The lines from the top of the material through the line with "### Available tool" are to be set down exactly. Leave the pictures out.
[[ Provided records open ]]
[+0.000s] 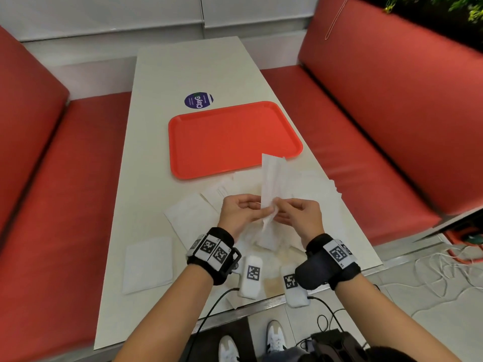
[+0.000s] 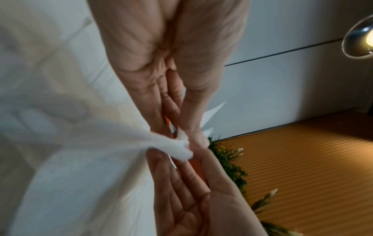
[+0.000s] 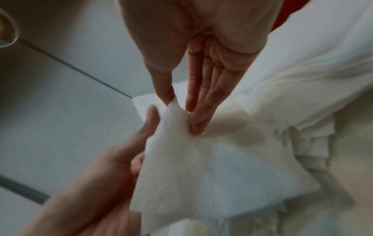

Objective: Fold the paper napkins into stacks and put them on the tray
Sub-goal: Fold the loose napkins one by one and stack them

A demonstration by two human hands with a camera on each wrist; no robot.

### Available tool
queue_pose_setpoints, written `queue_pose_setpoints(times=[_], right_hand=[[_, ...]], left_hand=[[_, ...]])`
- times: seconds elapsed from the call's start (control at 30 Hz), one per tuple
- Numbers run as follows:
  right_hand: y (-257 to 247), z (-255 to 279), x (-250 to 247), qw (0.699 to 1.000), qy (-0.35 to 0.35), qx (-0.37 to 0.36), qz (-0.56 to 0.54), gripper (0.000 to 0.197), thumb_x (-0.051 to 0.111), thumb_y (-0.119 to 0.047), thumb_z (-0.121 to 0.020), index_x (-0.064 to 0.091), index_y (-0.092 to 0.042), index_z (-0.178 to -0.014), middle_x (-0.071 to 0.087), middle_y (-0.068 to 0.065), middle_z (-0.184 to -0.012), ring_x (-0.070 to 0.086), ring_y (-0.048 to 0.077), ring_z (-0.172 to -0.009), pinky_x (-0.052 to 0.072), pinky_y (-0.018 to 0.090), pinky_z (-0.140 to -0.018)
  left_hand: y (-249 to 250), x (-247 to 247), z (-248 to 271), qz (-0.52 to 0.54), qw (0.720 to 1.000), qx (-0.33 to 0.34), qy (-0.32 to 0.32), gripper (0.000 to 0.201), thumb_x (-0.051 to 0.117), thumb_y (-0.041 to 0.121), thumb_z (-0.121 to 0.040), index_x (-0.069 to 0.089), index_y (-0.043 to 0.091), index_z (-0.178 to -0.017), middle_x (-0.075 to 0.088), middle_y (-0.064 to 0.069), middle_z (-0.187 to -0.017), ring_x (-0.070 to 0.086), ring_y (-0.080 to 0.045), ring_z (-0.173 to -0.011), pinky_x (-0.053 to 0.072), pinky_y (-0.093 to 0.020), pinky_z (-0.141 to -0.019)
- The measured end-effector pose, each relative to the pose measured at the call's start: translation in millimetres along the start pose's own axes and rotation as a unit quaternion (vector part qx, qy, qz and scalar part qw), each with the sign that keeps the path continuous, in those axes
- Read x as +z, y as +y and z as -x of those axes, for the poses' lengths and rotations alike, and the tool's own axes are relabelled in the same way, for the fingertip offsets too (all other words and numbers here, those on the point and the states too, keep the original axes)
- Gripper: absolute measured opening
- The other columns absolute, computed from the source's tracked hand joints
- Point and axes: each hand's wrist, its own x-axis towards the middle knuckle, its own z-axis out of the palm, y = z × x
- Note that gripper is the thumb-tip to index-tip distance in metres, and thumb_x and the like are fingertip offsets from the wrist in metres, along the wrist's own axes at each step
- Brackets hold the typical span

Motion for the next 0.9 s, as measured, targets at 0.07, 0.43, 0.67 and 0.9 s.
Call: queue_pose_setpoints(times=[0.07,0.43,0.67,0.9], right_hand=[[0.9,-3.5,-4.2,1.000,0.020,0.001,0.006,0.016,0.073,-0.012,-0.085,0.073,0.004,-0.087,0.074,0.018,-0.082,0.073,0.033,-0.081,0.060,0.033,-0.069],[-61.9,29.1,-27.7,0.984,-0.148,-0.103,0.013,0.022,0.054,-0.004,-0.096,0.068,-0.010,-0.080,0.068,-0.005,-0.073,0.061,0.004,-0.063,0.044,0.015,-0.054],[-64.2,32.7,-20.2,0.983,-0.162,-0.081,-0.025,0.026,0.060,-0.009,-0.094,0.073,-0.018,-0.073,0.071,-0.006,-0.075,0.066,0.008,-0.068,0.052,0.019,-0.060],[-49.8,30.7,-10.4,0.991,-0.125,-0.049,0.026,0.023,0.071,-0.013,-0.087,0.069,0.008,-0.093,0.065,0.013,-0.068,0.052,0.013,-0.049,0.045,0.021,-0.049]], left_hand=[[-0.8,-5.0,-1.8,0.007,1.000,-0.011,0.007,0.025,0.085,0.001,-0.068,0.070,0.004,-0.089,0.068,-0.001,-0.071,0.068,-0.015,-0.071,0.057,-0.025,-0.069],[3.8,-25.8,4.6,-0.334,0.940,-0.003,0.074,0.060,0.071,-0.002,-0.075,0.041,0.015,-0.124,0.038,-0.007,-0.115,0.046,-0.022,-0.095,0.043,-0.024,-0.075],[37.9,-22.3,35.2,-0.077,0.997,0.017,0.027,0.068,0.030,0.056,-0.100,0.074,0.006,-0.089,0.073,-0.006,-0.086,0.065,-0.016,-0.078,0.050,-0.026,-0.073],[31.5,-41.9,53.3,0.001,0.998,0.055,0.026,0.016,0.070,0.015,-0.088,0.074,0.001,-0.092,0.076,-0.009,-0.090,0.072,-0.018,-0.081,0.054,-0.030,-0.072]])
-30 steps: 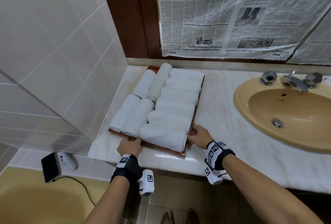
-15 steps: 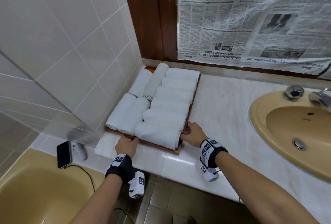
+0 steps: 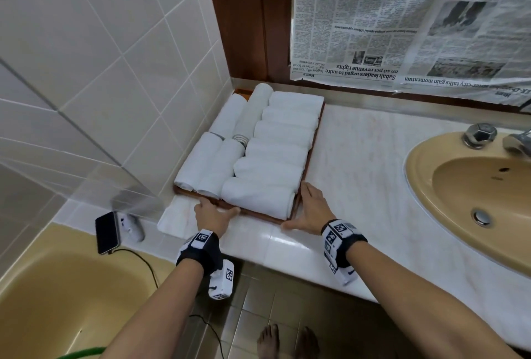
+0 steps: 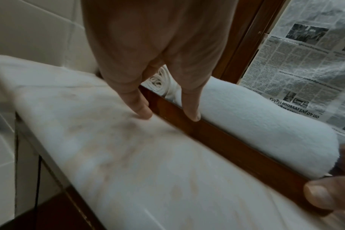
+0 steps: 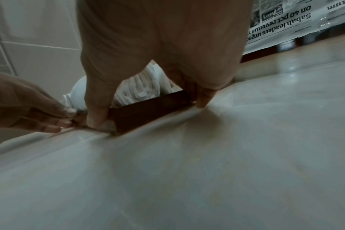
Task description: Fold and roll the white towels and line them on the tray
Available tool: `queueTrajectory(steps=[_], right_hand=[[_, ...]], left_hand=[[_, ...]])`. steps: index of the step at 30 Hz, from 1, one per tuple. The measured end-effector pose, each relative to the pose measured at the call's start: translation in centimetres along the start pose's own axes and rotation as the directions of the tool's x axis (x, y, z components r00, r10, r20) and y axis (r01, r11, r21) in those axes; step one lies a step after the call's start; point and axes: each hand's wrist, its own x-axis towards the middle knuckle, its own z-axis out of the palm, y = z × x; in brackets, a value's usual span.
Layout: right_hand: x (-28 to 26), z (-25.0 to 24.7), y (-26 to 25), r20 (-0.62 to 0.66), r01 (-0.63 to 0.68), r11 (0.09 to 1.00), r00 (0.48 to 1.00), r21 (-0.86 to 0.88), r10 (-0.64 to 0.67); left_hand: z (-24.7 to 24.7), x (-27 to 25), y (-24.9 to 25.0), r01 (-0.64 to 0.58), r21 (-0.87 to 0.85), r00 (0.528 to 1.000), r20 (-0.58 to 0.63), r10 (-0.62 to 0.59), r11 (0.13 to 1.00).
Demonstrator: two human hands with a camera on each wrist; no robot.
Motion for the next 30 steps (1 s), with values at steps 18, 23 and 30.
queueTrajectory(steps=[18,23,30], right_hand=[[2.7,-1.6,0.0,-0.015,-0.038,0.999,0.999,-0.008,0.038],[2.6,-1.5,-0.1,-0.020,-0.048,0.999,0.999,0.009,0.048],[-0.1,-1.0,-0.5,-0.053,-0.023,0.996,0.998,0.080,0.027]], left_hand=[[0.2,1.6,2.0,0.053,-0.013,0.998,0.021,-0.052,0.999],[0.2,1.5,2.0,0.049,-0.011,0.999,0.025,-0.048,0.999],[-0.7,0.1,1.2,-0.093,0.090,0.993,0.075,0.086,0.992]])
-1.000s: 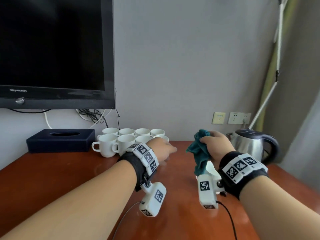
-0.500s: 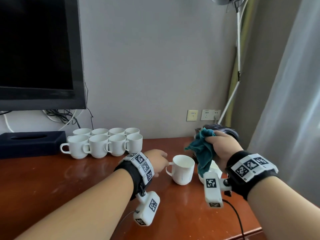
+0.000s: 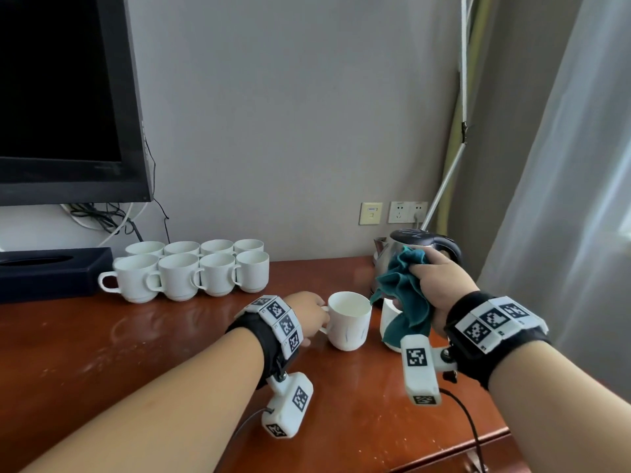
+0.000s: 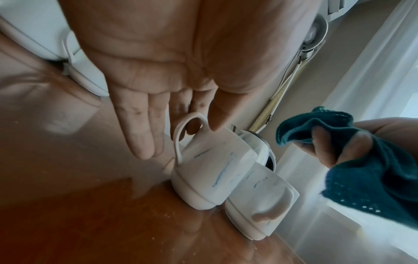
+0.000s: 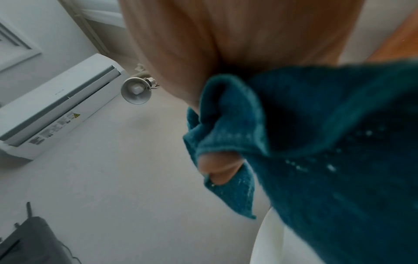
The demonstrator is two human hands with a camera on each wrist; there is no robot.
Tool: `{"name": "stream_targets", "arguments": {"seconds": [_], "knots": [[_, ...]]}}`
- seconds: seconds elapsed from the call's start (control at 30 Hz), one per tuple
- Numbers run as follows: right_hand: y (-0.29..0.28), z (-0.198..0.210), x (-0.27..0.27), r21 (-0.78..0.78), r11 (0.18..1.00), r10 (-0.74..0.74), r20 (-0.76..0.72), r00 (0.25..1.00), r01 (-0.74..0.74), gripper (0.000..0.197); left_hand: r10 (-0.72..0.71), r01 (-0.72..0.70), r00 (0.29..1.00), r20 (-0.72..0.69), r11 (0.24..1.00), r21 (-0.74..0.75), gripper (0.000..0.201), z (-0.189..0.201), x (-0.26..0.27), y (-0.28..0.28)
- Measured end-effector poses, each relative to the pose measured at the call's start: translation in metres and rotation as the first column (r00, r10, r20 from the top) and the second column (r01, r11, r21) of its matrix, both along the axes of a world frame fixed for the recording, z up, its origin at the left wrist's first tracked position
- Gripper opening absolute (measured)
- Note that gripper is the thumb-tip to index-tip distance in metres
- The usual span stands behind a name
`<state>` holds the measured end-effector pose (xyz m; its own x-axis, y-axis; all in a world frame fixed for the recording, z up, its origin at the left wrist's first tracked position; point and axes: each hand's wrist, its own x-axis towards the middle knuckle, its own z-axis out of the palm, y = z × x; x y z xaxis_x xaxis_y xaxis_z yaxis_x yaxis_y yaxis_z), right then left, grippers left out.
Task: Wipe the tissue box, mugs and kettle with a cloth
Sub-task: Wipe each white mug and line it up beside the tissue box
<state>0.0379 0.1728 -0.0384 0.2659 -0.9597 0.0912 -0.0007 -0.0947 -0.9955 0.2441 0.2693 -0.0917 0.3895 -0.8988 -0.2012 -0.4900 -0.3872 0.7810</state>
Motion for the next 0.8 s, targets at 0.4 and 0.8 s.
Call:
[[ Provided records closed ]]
- Response for this exercise:
[+0.000s] 
[+0.000s] 
[+0.000s] 

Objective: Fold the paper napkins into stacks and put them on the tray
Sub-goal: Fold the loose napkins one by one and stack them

A demonstration by two human hands with a camera on each wrist; no robot.

### Available tool

No further work remains in this exercise.